*What is required:* Go through the material under this sentence. Return every line holding "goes".
★ ★ ★ ★
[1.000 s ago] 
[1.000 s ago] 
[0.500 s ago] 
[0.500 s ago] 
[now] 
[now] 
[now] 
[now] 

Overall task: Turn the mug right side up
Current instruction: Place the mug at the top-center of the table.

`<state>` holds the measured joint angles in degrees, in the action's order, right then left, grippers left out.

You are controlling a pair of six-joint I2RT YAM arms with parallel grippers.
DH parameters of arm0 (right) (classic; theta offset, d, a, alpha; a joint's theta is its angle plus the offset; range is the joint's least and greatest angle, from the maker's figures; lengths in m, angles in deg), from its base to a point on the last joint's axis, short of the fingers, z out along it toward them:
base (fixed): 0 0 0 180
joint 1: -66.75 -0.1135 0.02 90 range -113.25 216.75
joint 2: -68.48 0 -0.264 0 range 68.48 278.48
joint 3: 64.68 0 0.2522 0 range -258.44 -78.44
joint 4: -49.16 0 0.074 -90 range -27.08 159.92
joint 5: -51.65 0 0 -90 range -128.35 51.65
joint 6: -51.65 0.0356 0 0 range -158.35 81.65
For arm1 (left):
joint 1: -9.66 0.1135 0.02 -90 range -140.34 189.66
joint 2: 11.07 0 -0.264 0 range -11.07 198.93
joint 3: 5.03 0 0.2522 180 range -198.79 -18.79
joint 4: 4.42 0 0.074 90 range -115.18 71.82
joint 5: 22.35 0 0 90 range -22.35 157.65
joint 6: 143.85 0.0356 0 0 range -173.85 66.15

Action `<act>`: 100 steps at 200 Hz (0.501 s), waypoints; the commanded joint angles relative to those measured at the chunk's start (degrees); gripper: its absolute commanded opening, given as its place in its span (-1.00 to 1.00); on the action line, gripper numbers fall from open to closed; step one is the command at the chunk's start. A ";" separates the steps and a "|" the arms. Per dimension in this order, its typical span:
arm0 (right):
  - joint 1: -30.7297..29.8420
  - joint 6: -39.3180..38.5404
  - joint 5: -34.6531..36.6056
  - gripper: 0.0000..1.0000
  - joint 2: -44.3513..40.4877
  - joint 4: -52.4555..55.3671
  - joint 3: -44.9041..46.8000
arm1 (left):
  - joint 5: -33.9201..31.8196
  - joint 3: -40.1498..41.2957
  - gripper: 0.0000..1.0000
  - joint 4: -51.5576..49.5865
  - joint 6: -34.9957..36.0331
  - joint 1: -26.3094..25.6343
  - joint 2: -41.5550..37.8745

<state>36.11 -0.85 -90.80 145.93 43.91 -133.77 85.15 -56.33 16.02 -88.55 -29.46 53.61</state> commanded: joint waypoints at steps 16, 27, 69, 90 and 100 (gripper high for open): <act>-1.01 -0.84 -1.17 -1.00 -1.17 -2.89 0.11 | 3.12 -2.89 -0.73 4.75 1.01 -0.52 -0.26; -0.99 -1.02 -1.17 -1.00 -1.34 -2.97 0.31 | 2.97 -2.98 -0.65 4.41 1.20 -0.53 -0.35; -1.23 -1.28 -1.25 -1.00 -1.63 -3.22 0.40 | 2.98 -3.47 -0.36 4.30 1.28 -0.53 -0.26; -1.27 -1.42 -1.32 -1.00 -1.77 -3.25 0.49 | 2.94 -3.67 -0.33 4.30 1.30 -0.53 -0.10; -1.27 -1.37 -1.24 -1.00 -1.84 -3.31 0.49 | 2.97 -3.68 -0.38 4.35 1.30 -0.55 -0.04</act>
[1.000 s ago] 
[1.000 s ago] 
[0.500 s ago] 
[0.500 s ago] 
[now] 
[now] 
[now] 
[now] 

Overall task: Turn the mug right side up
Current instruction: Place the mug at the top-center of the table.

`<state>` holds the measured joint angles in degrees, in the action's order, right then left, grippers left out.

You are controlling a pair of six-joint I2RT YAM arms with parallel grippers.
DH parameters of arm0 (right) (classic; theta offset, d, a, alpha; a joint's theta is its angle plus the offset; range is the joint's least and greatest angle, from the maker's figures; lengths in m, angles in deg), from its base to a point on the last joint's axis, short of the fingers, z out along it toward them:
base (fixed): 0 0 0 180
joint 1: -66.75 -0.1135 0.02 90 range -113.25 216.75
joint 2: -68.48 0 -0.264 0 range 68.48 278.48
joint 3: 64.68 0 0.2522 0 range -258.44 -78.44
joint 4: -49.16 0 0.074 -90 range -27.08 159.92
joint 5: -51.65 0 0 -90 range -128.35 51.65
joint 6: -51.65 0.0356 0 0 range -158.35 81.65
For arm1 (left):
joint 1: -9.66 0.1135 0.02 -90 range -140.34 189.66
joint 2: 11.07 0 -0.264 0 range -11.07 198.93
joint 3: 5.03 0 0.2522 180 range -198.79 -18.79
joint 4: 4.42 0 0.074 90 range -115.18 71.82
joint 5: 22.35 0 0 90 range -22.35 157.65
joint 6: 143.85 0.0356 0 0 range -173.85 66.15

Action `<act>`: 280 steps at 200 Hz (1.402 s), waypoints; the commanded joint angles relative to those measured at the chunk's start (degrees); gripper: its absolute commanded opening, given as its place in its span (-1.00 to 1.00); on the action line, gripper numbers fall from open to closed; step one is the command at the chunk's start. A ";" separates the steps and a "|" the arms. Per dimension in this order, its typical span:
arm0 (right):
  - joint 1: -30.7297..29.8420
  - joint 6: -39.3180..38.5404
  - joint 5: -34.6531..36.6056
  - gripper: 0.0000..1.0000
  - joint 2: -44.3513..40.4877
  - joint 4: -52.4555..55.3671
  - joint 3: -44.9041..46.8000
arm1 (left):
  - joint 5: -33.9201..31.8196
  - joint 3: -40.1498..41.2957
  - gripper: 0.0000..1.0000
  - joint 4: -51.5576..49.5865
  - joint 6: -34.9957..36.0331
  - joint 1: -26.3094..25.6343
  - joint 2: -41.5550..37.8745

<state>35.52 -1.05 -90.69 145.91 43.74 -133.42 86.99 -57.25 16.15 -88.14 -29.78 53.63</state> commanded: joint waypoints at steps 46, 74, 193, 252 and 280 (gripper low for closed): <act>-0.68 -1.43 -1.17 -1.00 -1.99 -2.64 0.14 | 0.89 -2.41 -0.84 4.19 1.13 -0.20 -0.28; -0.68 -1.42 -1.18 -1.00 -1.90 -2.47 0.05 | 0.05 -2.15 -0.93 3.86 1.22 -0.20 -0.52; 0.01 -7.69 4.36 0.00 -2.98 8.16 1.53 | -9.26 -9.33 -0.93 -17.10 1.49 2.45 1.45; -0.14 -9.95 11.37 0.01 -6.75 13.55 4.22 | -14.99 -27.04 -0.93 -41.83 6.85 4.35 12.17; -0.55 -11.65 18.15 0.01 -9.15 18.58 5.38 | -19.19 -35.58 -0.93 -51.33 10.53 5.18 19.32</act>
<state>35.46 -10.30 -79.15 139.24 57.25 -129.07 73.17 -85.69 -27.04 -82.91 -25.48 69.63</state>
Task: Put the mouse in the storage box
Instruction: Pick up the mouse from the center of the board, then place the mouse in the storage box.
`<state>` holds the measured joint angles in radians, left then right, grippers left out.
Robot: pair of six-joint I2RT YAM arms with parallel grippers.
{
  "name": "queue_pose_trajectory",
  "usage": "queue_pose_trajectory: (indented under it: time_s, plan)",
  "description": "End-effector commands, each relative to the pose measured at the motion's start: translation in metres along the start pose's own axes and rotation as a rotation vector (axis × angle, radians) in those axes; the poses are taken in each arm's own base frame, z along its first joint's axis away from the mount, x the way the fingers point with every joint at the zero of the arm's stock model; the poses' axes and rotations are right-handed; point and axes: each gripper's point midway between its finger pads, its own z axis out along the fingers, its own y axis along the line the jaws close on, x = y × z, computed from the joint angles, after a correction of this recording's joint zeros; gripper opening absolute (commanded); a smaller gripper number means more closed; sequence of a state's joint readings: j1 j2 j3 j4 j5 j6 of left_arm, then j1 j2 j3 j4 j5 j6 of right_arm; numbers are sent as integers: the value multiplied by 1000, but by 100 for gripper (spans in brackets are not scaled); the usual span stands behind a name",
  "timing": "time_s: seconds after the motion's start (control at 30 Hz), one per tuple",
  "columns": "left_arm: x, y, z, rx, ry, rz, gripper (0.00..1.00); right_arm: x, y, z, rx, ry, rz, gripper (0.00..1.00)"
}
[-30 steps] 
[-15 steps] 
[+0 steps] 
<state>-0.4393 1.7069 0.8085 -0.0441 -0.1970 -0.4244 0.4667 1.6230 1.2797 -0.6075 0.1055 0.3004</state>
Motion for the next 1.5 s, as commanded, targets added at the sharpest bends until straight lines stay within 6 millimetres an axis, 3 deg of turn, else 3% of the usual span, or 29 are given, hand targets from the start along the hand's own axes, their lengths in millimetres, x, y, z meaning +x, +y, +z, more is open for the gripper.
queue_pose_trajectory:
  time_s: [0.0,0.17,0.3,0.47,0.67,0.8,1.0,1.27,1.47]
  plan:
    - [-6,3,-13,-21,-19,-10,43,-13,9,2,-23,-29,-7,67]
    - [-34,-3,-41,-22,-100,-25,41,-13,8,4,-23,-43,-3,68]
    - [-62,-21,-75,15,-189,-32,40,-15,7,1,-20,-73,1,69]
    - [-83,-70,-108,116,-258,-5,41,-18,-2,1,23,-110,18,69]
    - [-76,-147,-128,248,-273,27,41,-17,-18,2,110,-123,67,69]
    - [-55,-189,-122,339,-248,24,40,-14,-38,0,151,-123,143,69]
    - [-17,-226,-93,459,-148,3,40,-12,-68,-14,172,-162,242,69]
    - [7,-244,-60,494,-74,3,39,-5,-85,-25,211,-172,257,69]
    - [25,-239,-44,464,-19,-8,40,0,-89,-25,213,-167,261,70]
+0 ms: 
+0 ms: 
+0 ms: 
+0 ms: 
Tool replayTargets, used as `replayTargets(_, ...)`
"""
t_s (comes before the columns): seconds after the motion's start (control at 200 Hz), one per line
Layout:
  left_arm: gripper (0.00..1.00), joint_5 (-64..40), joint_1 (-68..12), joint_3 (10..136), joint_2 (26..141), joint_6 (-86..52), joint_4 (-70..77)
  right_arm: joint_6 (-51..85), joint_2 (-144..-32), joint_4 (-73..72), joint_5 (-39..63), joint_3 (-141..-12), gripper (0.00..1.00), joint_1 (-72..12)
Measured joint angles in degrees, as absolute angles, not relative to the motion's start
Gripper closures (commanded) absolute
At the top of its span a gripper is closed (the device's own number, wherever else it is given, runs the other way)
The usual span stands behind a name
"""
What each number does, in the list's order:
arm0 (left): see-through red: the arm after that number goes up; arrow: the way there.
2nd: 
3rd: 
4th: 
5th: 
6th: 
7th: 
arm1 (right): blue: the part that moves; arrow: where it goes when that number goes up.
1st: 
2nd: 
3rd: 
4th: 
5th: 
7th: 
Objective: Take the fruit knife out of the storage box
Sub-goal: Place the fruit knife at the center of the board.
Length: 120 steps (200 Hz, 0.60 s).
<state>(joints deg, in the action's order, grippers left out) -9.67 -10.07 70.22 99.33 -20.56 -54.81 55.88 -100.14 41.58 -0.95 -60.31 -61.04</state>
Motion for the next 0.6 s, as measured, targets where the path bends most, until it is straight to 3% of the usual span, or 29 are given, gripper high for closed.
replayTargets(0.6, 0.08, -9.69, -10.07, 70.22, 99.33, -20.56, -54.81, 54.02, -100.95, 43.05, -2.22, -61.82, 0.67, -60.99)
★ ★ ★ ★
*Solved problem:*
arm0 (left): see-through red: the arm after that number goes up; arrow: the way there.
arm1 (right): blue: the part that moves; arrow: where it goes when that number goes up.

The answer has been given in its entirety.